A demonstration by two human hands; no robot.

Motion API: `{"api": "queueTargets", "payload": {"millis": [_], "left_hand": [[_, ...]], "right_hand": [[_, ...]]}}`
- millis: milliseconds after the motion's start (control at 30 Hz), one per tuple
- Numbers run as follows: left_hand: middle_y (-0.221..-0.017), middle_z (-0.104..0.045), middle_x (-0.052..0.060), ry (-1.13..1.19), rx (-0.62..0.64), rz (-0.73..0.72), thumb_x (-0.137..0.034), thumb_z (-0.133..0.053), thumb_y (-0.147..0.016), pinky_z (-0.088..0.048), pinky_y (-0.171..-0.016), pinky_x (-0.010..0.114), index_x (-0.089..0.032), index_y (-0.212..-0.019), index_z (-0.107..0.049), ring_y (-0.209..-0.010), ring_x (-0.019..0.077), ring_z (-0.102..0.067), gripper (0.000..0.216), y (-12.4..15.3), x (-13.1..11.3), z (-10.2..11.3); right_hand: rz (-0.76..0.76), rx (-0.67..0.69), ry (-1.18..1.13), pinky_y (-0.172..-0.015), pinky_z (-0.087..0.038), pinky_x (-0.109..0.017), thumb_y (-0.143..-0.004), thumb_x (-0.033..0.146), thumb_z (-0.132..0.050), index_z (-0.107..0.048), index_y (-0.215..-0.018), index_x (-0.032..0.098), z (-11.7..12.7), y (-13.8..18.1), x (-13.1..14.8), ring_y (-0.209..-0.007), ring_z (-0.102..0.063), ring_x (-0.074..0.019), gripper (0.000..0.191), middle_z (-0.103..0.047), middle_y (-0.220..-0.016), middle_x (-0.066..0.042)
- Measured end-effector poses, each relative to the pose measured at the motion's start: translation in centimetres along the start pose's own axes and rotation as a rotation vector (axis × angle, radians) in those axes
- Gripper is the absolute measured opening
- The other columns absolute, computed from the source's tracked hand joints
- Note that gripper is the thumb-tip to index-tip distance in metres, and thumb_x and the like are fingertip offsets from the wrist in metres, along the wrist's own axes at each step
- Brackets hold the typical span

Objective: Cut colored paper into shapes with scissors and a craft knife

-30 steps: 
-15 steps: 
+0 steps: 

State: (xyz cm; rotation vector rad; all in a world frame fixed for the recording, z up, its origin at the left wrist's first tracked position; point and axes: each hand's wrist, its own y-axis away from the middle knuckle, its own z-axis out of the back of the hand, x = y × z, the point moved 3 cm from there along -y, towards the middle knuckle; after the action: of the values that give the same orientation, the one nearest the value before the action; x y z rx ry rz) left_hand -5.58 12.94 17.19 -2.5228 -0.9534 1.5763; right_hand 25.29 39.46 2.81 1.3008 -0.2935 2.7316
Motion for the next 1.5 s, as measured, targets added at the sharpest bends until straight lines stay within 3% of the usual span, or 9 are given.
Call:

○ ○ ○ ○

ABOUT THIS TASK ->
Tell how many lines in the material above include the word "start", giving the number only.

YOUR SOLUTION ->
2